International Journal of Research in Advent Technology, Vol.2, No.6, June 2014 E-ISSN: 2321-9637
A Master Slave Cluster Based Approach for Selecting Frequent Item Sets Arshdeep Kaur Kharoud1, Dr. Navdeep Kaur2 1
Student of Master of Technology and 2Associate Professor and Head Department of Computer Science and Engineering Sri Guru Granth Sahib World University Fatehgarh Sahib, Punjab, India Email: arsh.kharoud@gmail.com1 and drnavdeep.sggswu@gmail.com2
Abstract— With the increase of the usage of technology for various applications the size of the databases also increases.

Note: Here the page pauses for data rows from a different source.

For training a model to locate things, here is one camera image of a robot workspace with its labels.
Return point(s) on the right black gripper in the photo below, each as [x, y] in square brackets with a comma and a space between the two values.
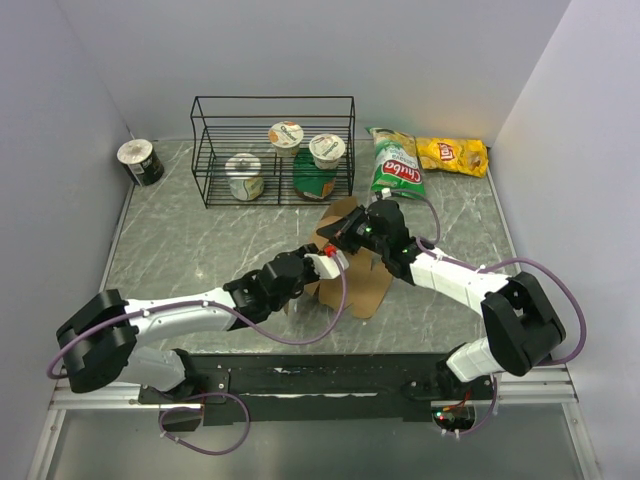
[345, 225]

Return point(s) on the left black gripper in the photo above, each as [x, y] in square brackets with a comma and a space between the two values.
[310, 248]

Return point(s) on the brown cardboard box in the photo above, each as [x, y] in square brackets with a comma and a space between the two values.
[367, 282]

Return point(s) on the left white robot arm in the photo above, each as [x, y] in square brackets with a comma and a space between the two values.
[109, 339]

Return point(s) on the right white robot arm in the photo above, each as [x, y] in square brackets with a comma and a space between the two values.
[521, 325]

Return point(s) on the green lidded brown jar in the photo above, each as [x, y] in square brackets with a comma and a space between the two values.
[309, 181]

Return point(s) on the white yogurt cup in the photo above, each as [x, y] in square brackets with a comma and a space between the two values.
[327, 150]

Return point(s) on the green Chuba chips bag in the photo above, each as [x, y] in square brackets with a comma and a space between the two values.
[396, 163]

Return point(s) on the orange yogurt cup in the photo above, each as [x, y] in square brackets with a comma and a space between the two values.
[286, 138]

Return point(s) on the pale yogurt cup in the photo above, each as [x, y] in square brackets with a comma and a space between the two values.
[243, 172]

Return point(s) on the yellow Lays chips bag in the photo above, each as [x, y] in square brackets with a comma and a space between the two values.
[462, 156]

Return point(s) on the black chips can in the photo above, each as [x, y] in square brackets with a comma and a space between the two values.
[141, 162]

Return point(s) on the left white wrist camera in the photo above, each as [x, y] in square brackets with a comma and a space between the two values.
[330, 263]

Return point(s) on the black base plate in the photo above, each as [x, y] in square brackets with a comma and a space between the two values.
[314, 387]

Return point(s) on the black wire rack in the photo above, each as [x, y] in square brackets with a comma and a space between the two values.
[224, 126]

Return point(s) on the aluminium rail frame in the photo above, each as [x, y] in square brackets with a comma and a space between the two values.
[167, 243]

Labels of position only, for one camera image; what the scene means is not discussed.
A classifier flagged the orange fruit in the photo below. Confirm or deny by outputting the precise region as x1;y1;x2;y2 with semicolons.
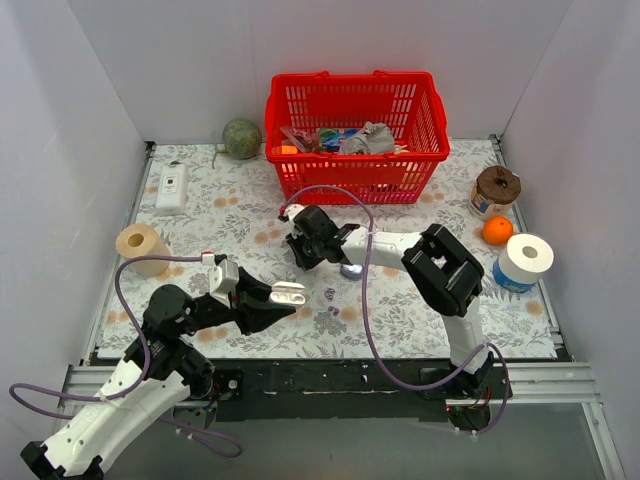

Data mining or knowledge discovery is the process of digging through and analyzing enormous sets of data and then extracting the meaningful data and data patterns for business as well as real time applications. Various techniques are available for mining the data from databases; clustering is one of the data mining techniques. Clustering is the unsupervised learning process which organizes the data into various clusters having similar properties. In this paper a new approach is proposed which is based on master slave technique. The proposed algorithm works on distributed machines, in which each machine works as a slave or a cluster. The output of the each slave is sent to the master where the final output is obtained. The proposed approach is a bottomup approach. Index Terms— Data mining, Clustering, Maximal frequent patterns.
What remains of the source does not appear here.